Directions for this task
Both the line below containing "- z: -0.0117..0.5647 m" and the line containing "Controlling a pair", along with every line between them, should be repeated exactly; no other line belongs in the answer.

--------

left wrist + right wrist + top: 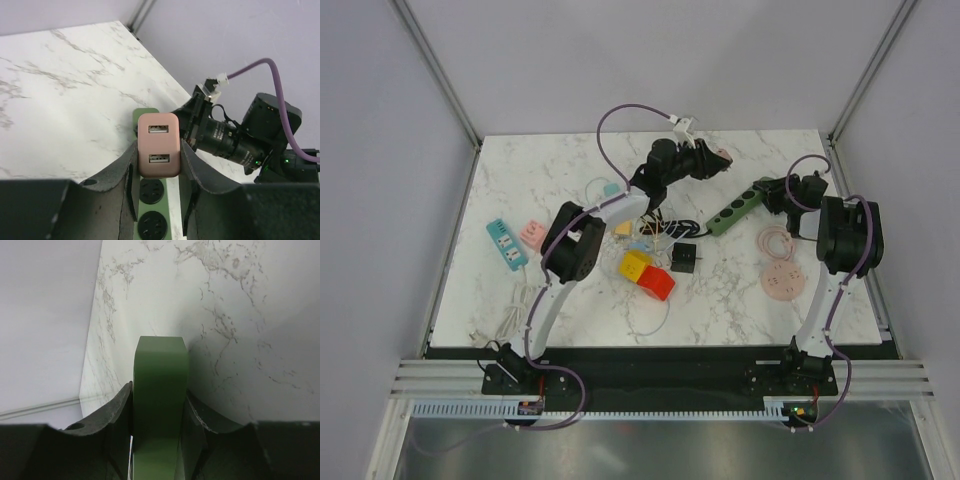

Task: Pull the plug off the socket

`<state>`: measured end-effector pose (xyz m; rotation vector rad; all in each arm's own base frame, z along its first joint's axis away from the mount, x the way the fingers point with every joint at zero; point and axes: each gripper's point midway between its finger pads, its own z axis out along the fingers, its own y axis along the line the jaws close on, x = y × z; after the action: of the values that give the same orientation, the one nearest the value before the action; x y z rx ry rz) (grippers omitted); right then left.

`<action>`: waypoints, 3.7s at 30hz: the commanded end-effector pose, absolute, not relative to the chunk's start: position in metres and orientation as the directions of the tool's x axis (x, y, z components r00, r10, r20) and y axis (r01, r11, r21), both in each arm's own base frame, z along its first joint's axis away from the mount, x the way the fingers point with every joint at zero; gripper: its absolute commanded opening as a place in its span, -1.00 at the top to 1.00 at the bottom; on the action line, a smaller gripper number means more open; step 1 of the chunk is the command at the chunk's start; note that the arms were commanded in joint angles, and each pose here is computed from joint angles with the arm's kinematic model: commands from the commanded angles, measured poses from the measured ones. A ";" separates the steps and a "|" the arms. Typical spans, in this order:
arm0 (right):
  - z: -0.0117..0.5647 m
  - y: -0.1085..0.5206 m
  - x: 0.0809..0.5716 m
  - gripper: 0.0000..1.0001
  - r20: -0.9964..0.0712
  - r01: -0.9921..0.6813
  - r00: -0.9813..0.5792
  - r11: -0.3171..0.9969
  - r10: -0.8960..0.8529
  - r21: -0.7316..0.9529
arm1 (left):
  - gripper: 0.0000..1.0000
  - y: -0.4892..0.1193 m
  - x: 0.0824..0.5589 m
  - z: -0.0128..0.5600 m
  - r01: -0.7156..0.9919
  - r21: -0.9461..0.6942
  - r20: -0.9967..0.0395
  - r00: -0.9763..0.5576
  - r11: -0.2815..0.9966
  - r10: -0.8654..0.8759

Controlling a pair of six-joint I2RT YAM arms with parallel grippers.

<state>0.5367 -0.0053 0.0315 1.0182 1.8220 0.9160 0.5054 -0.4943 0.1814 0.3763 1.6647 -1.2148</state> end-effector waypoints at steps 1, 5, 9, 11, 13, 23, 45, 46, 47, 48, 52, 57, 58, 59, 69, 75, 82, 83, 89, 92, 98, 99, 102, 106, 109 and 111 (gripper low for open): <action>0.014 -0.023 0.537 1.00 -0.427 0.314 -0.286 0.504 0.858 0.804 | 0.95 -0.482 0.495 0.252 0.781 -0.471 -0.873 -0.346 0.410 -0.344; 0.024 -0.037 0.540 1.00 -0.443 0.301 -0.239 0.500 0.864 0.812 | 0.96 -0.472 0.483 0.268 0.791 -0.397 -0.911 -0.279 0.465 -0.303; 0.035 -0.058 0.548 1.00 -0.482 0.307 -0.218 0.529 0.848 0.792 | 0.96 -0.448 0.466 0.291 0.785 -0.300 -0.951 -0.203 0.542 -0.232; 0.032 -0.061 0.551 0.98 -0.492 0.331 -0.250 0.551 0.834 0.766 | 0.95 -0.430 0.464 0.290 0.752 -0.248 -0.968 -0.173 0.611 -0.179; 0.039 -0.064 0.557 0.81 -0.519 0.317 -0.251 0.576 0.817 0.753 | 0.96 -0.404 0.457 0.292 0.703 -0.212 -0.977 -0.170 0.679 -0.130; 0.042 -0.051 0.561 -0.71 -0.489 0.292 -0.337 0.583 0.804 0.758 | 0.96 -0.283 0.388 0.212 0.391 -0.281 -0.906 -0.408 0.877 -0.109; 0.131 -0.071 0.488 -0.96 -0.745 0.430 -0.355 0.806 0.565 0.406 | 0.83 -0.163 0.338 0.093 -0.037 -0.113 -0.722 -0.683 0.993 -0.108; 0.133 -0.056 0.491 -0.96 -0.746 0.392 -0.372 0.822 0.552 0.413 | 0.84 -0.161 0.340 0.087 -0.047 -0.094 -0.718 -0.689 0.994 -0.101; 0.138 -0.047 0.495 -0.96 -0.755 0.367 -0.370 0.832 0.542 0.417 | 0.83 -0.161 0.342 0.087 -0.046 -0.089 -0.719 -0.689 0.995 -0.096; 0.139 -0.039 0.496 -0.96 -0.759 0.348 -0.376 0.840 0.531 0.415 | 0.80 -0.160 0.346 0.088 -0.040 -0.078 -0.722 -0.687 0.996 -0.084; 0.144 0.000 0.507 -0.96 -0.777 0.257 -0.409 0.877 0.479 0.405 | 0.42 -0.159 0.352 0.079 -0.028 -0.055 -0.710 -0.701 0.998 -0.059; 0.145 0.017 0.514 -0.96 -0.770 0.213 -0.419 0.877 0.480 0.431 | 0.23 -0.167 0.361 0.070 -0.015 -0.068 -0.701 -0.711 0.998 -0.058; 0.145 0.019 0.515 -0.96 -0.772 0.205 -0.416 0.876 0.481 0.436 | 0.14 -0.167 0.362 0.070 -0.016 -0.070 -0.701 -0.711 0.997 -0.060; 0.144 0.020 0.516 -0.96 -0.771 0.202 -0.418 0.876 0.482 0.438 | 0.07 -0.168 0.364 0.068 -0.017 -0.069 -0.702 -0.710 0.998 -0.060; 0.140 0.028 0.518 -0.96 -0.760 0.184 -0.432 0.873 0.485 0.452 | -0.99 -0.175 0.369 0.077 -0.021 -0.102 -0.710 -0.698 0.995 -0.087; 0.149 0.045 0.514 -0.96 -0.765 0.144 -0.440 0.878 0.470 0.456 | -0.99 -0.170 0.360 0.111 -0.019 -0.153 -0.750 -0.649 0.988 -0.129; 0.175 0.074 0.498 -0.96 -0.776 0.093 -0.433 0.879 0.459 0.468 | -0.99 -0.166 0.330 0.142 0.035 -0.230 -0.767 -0.622 0.972 -0.159; 0.183 0.081 0.494 -0.96 -0.782 0.080 -0.427 0.880 0.454 0.468 | -0.99 -0.164 0.324 0.155 0.045 -0.257 -0.779 -0.601 0.965 -0.180; 0.175 0.132 0.442 -0.96 -0.763 0.016 -0.498 0.884 0.412 0.467 | -1.00 -0.171 0.287 0.173 0.139 -0.379 -0.763 -0.607 0.915 -0.223; 0.177 0.143 0.411 -0.96 -0.767 0.011 -0.509 0.893 0.392 0.449 | -0.99 -0.175 0.269 0.182 0.181 -0.447 -0.753 -0.605 0.876 -0.259; 0.184 0.135 0.349 -0.96 -0.772 -0.003 -0.503 0.892 0.390 0.452 | -1.00 -0.180 0.232 0.193 0.264 -0.557 -0.731 -0.607 0.788 -0.313; 0.184 0.134 0.340 -0.96 -0.770 -0.008 -0.506 0.890 0.389 0.455 | -1.00 -0.181 0.226 0.195 0.276 -0.571 -0.728 -0.606 0.773 -0.321; 0.186 0.132 0.310 -0.96 -0.763 -0.046 -0.498 0.866 0.413 0.498 | -1.00 -0.179 0.209 0.193 0.304 -0.618 -0.716 -0.598 0.725 -0.360; 0.163 0.136 0.272 -0.96 -0.709 -0.071 -0.538 0.814 0.456 0.577 | -0.99 -0.181 0.188 0.185 0.324 -0.692 -0.673 -0.615 0.646 -0.412; 0.142 0.134 0.252 -0.96 -0.671 -0.052 -0.555 0.785 0.492 0.618 | -1.00 -0.188 0.170 0.182 0.373 -0.738 -0.645 -0.636 0.563 -0.424; 0.141 0.132 0.242 -0.96 -0.652 -0.049 -0.536 0.751 0.537 0.659 | -1.00 -0.192 0.158 0.188 0.406 -0.773 -0.620 -0.644 0.487 -0.447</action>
<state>0.2582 0.1273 0.1549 0.3037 1.9972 0.6973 0.1786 -0.1775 0.1748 -0.0441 1.9437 -1.0547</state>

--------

Answer to this task
  - z: -0.0117..0.5647 m
  - y: -0.1085..0.5206 m
  - x: 0.0809..0.5716 m
  - gripper: 0.0000..1.0001
  - r20: -0.9964..0.0712
  - r01: -0.9921..0.6813
  - r00: -0.9813..0.5792
  - r11: -0.3171..0.9969
  - r10: -0.8960..0.8529
  - r21: -0.7316..0.9529
arm1 (left):
  - gripper: 0.0000..1.0000
  - y: -0.4892..0.1193 m
  - x: 0.0824..0.5589 m
  - z: -0.0128..0.5600 m
  - r01: -0.7156..0.9919
  - r21: -0.9461..0.6942
  - r20: -0.9967..0.0395
  - r00: -0.9763..0.5576
  - r11: -0.2815..0.9966
  - r10: -0.8654..0.8759

Controlling a pair of six-joint I2RT YAM arms with parallel grippers.

Work on this exercise has been completed.